All these figures offer exciting prospects of doing business in Pakistan. Considering the popularity of tea brands from Unilever and Tapal, it was felt that there will be acceptability for our products in Pakistan. With increasing exposure to western culture, it would be easier to communicate with the consumers and convincing them of the superior offerings from Twinings. With a superior legacy, we would be in a better position to exploit the situation and establish our presence in Pakistan. Since the consumer behaviour in Pakistan tend to be different in urban and rural markets, we have devised appropriate strategies to target each of these markets.

This report outlines the various activities which we would undertake in order to corner a major share of the premium tea market in Pakistan.

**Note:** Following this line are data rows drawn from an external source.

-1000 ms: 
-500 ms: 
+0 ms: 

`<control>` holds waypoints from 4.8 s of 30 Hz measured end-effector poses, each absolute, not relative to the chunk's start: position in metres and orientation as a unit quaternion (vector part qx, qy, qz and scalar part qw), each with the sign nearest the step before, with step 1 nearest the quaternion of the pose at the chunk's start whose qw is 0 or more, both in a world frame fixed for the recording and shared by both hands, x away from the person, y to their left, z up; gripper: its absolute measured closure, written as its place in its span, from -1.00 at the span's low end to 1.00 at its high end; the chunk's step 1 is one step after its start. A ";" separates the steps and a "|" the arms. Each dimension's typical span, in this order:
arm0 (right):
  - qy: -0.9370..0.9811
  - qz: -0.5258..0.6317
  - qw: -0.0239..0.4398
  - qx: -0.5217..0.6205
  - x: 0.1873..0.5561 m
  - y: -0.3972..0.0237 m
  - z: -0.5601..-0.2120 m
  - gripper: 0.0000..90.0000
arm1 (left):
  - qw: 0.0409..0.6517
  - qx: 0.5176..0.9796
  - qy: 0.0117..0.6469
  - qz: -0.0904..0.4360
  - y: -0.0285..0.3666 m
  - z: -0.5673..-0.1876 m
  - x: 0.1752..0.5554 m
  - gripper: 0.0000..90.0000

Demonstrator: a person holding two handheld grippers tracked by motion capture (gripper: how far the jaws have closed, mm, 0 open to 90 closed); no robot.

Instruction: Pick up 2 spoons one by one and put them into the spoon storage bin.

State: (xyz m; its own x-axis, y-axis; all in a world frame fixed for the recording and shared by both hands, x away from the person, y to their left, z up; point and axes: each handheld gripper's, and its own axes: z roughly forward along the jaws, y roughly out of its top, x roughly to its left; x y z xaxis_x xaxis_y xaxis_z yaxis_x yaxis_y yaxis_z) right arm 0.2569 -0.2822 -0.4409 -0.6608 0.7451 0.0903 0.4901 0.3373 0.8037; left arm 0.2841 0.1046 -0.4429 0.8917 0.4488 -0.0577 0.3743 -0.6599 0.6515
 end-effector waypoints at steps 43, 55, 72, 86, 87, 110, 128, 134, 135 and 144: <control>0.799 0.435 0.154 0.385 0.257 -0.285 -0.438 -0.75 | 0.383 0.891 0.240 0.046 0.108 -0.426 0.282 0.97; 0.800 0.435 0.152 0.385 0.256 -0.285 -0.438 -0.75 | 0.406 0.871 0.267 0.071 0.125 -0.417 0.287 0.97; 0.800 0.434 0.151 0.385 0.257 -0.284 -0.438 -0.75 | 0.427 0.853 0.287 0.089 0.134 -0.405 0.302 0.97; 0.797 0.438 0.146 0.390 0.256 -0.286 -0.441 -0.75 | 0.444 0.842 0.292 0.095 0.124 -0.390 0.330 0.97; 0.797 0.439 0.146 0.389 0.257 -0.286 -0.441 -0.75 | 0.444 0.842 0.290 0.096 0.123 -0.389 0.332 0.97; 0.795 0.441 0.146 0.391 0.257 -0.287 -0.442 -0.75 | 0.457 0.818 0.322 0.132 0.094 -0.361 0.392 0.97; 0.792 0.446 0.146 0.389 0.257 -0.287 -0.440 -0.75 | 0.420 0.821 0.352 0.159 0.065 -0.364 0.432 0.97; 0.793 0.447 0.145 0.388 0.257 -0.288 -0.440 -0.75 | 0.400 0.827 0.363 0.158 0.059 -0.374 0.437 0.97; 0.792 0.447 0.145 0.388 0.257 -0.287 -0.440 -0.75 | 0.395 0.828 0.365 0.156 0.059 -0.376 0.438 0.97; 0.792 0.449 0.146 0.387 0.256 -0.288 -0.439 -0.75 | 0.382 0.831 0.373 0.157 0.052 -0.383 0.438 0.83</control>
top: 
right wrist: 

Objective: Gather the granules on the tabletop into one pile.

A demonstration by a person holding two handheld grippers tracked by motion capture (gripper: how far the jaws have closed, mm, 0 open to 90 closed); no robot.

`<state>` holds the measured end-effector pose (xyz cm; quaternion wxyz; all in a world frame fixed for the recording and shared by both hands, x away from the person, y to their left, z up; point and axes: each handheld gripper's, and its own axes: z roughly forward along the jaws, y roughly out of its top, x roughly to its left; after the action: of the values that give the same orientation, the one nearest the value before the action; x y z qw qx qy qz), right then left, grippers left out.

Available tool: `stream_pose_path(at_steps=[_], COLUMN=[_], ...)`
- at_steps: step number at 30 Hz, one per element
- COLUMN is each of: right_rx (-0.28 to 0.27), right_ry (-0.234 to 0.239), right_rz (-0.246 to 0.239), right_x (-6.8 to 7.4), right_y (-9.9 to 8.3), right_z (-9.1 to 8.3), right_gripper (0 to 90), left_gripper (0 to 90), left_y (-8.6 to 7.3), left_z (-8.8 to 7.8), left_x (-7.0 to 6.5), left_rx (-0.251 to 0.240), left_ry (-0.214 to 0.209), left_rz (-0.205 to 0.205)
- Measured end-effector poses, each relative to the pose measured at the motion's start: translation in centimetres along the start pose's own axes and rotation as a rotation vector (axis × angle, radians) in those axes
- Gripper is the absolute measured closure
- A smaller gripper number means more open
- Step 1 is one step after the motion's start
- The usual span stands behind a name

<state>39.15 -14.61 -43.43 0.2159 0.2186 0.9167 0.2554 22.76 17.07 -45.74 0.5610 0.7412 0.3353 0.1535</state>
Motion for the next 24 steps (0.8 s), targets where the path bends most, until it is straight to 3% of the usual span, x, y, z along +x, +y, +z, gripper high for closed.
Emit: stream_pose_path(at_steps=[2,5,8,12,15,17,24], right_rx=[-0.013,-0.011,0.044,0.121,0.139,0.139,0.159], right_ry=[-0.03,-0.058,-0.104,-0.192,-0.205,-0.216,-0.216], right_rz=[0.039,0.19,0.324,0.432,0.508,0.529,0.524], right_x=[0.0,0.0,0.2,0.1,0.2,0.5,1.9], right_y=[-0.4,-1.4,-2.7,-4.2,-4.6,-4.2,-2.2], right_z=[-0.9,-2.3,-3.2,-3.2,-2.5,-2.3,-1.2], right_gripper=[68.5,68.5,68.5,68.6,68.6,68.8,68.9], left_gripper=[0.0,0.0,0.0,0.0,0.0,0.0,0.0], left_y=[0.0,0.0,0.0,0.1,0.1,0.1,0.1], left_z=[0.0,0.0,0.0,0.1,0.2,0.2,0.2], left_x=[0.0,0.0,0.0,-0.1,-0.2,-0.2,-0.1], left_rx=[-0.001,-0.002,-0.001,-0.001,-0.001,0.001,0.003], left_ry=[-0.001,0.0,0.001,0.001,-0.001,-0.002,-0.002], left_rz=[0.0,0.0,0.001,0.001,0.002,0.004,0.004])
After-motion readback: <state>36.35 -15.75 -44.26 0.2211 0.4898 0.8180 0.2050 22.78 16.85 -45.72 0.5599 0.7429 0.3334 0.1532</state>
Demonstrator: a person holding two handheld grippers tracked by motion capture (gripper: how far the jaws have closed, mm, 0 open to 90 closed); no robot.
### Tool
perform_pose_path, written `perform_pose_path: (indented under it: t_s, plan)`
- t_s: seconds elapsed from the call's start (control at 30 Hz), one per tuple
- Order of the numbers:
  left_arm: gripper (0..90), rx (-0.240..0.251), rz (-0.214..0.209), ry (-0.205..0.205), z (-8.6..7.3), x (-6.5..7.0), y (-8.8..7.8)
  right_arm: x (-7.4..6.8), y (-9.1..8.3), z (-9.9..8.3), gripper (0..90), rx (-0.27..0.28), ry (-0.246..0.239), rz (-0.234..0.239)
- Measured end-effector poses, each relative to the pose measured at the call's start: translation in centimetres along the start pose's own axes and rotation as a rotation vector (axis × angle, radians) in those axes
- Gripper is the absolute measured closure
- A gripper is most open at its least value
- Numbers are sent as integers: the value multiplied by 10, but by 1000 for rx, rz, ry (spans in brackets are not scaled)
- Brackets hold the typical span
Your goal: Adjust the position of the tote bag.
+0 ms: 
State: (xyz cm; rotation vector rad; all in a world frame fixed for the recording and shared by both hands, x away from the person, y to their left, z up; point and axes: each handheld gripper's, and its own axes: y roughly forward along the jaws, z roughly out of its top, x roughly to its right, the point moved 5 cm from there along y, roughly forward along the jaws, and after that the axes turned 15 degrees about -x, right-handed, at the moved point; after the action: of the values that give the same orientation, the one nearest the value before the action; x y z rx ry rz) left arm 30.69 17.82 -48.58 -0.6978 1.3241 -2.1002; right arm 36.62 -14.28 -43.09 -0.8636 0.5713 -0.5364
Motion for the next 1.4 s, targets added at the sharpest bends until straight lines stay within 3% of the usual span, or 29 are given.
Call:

The hot beverage market in Pakistan offers tremendous opportunities for tea blenders and marketers because of its significant growth in recent years. According to a Euromonitor study (2008), the market grew in both volume and current value terms in 2007. Among all the hot beverages, tea is the most dominant drink. The demand for tea is driven by sales in the rural areas in Pakistan. Officially alcohol is banned in Pakistan, which is one of the primary reasons of the country being one of the highest per capita consumers of tea in South Asia.

The government also plays a crucial role in driving the demand for tea in Pakistan, through reduced import duties. These measures are also directed at reducing the smuggling of tea into the country from various parts of the world. Tea is primarily smuggled from Kenya while the African countries as a whole constitute the largest suppliers of legitimate tea. Tea is smuggled through the border areas of the North West Frontier Province (NWFP) and Baluchistan and is priced at 50 to 70 percent of the price of legitimate tea sold in Pakistan. This is an area of major concern for the government.

There is an increasing awareness about health among Pakistani consumers, which is driving the sale of green tea and fruit/herbal tea. These special teas are more popular in the urban areas, although the rural areas are also catching up with the demand for these products. Among other hot beverages coffee is popular among consumers in urban areas, which are influenced by western lifestyles, especially among the younger generation of Pakistanis.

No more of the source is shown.